**EXERCISE DATA**
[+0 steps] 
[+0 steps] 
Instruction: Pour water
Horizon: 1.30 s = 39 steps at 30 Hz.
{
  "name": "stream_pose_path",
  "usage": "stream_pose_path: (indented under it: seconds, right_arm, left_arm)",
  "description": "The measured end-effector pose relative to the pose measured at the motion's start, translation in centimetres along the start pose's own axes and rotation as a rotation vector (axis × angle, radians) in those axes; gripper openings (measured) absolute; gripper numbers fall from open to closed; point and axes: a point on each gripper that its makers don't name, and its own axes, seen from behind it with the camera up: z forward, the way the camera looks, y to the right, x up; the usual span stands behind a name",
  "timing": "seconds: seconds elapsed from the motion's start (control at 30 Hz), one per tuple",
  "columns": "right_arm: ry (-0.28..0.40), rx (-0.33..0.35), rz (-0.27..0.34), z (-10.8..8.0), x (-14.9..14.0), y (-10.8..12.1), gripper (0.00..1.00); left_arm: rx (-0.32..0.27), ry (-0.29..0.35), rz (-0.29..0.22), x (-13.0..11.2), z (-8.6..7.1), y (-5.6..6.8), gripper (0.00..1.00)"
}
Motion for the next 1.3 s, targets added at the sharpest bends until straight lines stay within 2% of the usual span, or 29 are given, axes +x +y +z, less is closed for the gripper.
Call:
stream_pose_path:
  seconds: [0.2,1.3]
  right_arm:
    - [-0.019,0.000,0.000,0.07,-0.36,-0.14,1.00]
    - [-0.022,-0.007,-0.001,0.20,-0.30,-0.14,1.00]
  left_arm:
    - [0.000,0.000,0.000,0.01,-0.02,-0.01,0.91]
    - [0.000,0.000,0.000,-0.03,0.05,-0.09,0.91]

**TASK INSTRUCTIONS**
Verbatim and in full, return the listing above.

**RESPONSE TO THE EXERCISE**
[+0 steps] 
[+0 steps] 
Instruction: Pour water
Horizon: 1.30 s = 39 steps at 30 Hz.
{
  "name": "stream_pose_path",
  "usage": "stream_pose_path: (indented under it: seconds, right_arm, left_arm)",
  "description": "The measured end-effector pose relative to the pose measured at the motion's start, translation in centimetres along the start pose's own axes and rotation as a rotation vector (axis × angle, radians) in those axes; gripper openings (measured) absolute; gripper numbers fall from open to closed; point and axes: a point on each gripper that its makers don't name, and its own axes, seen from behind it with the camera up: z forward, the way the camera looks, y to the right, x up; the usual span stands behind a name",
  "timing": "seconds: seconds elapsed from the motion's start (control at 30 Hz), one per tuple",
  "columns": "right_arm: ry (-0.28..0.40), rx (-0.33..0.35), rz (-0.27..0.34), z (-10.8..8.0), x (-14.9..14.0), y (-10.8..12.1), gripper (0.00..1.00); left_arm: rx (-0.32..0.27), ry (-0.29..0.35), rz (-0.29..0.22), x (-13.0..11.2), z (-8.6..7.1), y (-5.6..6.8), gripper (0.00..1.00)"
}
Motion for the next 1.3 s, targets added at the sharpest bends until straight lines stay within 2% of the usual span, or 29 are given, axes +x +y +z, less is closed for the gripper.
Call:
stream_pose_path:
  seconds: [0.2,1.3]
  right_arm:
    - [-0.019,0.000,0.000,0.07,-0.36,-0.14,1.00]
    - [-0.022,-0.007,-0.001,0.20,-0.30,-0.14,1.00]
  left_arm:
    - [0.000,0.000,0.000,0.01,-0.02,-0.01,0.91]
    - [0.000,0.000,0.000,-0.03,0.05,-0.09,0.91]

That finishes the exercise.